The 2010 Giro d'Italia Femminile or 2010 Giro Donne was the 21st running of the Giro d'Italia Femminile, one of the premier events of the women's road cycling calendar. It was held over ten stages from 2–11 July 2010, starting in Muggia and finishing in Monza. It was won by Mara Abbott of USA National Team, the first American ever to win the Giro Donne.

Teams
Sixteen teams with 8 riders each were invited to the Giro d'Italia Femminile, for a total of 128 starting positions.  However, several teams started short by a rider or two, so the start of the race only featured 120 riders.

The invited teams were:
 Australia National Team (7 riders)
 Bizkaia–Durango (6 riders)
 
 Chirio–Forno d'Asolo
 Debabarrena–Kirolgi (6 riders)
 Fenixs–Petrogradets (6 riders)
 Gauss–RDZ–Ormu
 Lotto Ladies Team (7 riders)
 Michela Fanini–Record–Rox
 Safi–Pasta Zara
 Netherlands National Team
 
 Team Valdarno
 Top Girls Fassa Bortolo-Ghezzi
 USA National Team
 Vaiano-Tepso-Solaristech

Route and stages

Classification leadership
There were five different jerseys awarded in the 2010 Giro Donne. In general, these followed the same format as those in the men's Giro d'Italia.

The leader of the General classification received a pink jersey. This classification was calculated by adding the combined finishing times of the riders from each stage, and the overall winner of this classification is considered the winner of the Giro.

Secondly, the points classification awarded the maglia ciclamino, or mauve jersey.

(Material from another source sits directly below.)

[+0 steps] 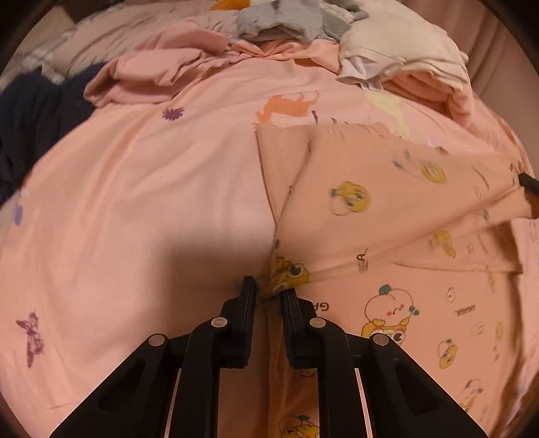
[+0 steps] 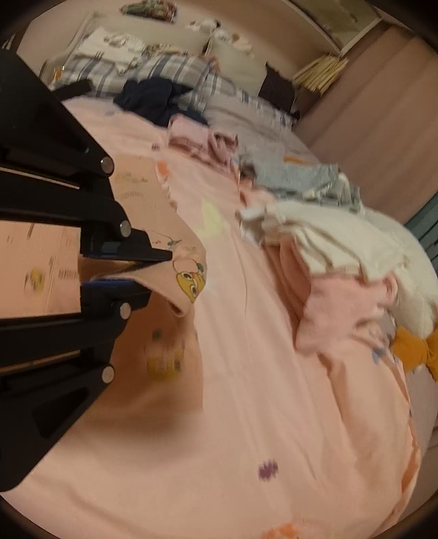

Points were awarded for placements at stage finishes as well as at selected intermediate sprint points on the route, and the jersey would be received by the rider with the most overall points to their name.

In addition to this, there was a mountains classification, which awarded a green jersey. Points were allocated for the first few riders over selected mountain passes on the route, with more difficult passes paying more points, and the jersey would be received by the rider with the most overall points to their name.

Fourth, there was the jersey for the Best Young Rider, which was granted to the highest-placed rider on the General classification aged 23 or under. This rider would receive a white jersey.

Finally, there was the jersey for Best Italian Rider, awarded to the Italian rider placed highest in the general classification.  This rider would receive a blue jersey.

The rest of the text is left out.